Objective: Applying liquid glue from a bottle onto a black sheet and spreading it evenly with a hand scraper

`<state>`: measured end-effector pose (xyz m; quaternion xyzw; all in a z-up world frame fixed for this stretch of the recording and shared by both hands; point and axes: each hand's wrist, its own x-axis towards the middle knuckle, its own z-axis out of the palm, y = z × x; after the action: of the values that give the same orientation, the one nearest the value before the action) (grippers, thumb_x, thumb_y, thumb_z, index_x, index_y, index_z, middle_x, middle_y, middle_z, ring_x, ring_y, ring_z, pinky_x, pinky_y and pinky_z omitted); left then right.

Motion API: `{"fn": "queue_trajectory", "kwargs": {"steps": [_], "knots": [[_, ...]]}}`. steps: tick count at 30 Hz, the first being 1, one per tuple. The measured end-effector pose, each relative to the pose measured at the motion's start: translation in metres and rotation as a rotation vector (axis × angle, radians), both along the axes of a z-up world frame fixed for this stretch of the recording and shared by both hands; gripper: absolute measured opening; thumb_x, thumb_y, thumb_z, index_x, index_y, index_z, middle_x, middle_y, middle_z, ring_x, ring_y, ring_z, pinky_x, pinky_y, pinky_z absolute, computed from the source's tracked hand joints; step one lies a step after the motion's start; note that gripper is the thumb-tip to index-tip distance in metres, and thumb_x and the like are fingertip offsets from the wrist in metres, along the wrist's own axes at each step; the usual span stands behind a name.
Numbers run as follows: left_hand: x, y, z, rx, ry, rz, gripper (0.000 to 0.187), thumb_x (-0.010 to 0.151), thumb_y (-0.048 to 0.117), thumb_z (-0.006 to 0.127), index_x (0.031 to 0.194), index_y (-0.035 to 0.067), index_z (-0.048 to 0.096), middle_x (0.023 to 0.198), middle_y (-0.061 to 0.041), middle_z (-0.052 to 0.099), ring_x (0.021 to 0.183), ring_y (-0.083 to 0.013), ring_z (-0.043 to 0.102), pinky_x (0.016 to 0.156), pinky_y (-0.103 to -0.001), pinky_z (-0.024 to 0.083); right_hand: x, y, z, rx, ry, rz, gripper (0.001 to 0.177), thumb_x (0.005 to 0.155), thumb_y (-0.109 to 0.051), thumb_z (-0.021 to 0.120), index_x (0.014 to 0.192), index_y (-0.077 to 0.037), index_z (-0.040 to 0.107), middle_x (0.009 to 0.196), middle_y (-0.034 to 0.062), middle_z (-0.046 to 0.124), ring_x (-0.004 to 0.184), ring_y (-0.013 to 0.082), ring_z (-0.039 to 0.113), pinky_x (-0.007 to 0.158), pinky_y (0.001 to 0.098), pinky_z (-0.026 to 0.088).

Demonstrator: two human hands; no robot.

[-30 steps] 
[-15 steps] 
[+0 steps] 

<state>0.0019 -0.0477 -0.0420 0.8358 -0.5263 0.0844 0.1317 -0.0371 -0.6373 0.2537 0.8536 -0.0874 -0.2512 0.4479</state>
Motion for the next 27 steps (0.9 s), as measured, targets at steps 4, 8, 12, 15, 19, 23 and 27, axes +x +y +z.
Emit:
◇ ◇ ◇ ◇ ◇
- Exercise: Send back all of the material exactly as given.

- Exercise output:
Objective: Applying liquid glue from a bottle onto a black sheet and spreading it evenly with a hand scraper

`<state>`: measured end-effector pose (xyz m; quaternion xyzw; all in a z-up world frame fixed for this stretch of the recording and shared by both hands; point and axes: each hand's wrist, its own x-axis towards the middle knuckle, its own z-axis out of the palm, y = z × x; after the action: of the values that give the same orientation, the one nearest the value before the action) (grippers, thumb_x, thumb_y, thumb_z, index_x, index_y, index_z, middle_x, middle_y, middle_z, ring_x, ring_y, ring_z, pinky_x, pinky_y and pinky_z omitted); left then right.

Motion API: `{"fn": "queue_trajectory", "kwargs": {"steps": [_], "knots": [[_, ...]]}}`. steps: tick count at 30 Hz, the first being 1, one per tuple. The measured end-effector pose, each relative to the pose measured at the motion's start: translation in metres and rotation as a rotation vector (axis × angle, radians), both along the axes of a z-up world frame fixed for this stretch of the recording and shared by both hands; gripper: absolute measured opening; thumb_x, thumb_y, thumb_z, index_x, index_y, index_z, middle_x, middle_y, middle_z, ring_x, ring_y, ring_z, pinky_x, pinky_y, pinky_z absolute, computed from the source's tracked hand joints; step one lies a step after the motion's start; note that gripper is the thumb-tip to index-tip distance in metres, and thumb_x and the like are fingertip offsets from the wrist in metres, along the wrist's own axes at each step; the usual span stands behind a name.
Numbers run as follows: left_hand: x, y, z, rx, ry, rz, gripper (0.000 to 0.187), thumb_x (-0.010 to 0.151), thumb_y (-0.048 to 0.117), thumb_z (-0.006 to 0.127), index_x (0.031 to 0.194), index_y (-0.035 to 0.067), index_z (-0.048 to 0.096), middle_x (0.023 to 0.198), middle_y (-0.061 to 0.041), middle_z (-0.052 to 0.099), ring_x (0.021 to 0.183), ring_y (-0.083 to 0.013), ring_z (-0.043 to 0.102), pinky_x (0.016 to 0.156), pinky_y (-0.103 to -0.001), pinky_z (-0.024 to 0.083); right_hand: x, y, z, rx, ry, rz, gripper (0.001 to 0.177), thumb_x (0.005 to 0.155), thumb_y (-0.109 to 0.051), thumb_z (-0.021 to 0.120), index_x (0.014 to 0.192), index_y (-0.077 to 0.037), index_z (-0.040 to 0.107), middle_x (0.009 to 0.196), middle_y (-0.034 to 0.062), middle_z (-0.046 to 0.124), ring_x (-0.004 to 0.184), ring_y (-0.013 to 0.082), ring_z (-0.039 to 0.113), pinky_x (-0.007 to 0.158), pinky_y (0.001 to 0.098), pinky_z (-0.026 to 0.088).

Demonstrator: two human hands; no robot.

[-30 steps] 
[-15 steps] 
[+0 steps] 

<state>0.0019 -0.0477 -0.0420 0.8358 -0.5263 0.0844 0.1317 -0.0371 -0.6373 0.2537 0.8536 -0.0874 -0.2512 0.4479</state>
Motion for the next 27 steps (0.9 s), as measured, targets at steps 4, 8, 12, 15, 19, 23 and 27, axes +x +y +z.
Emit:

The exercise is done, and no more output is needed.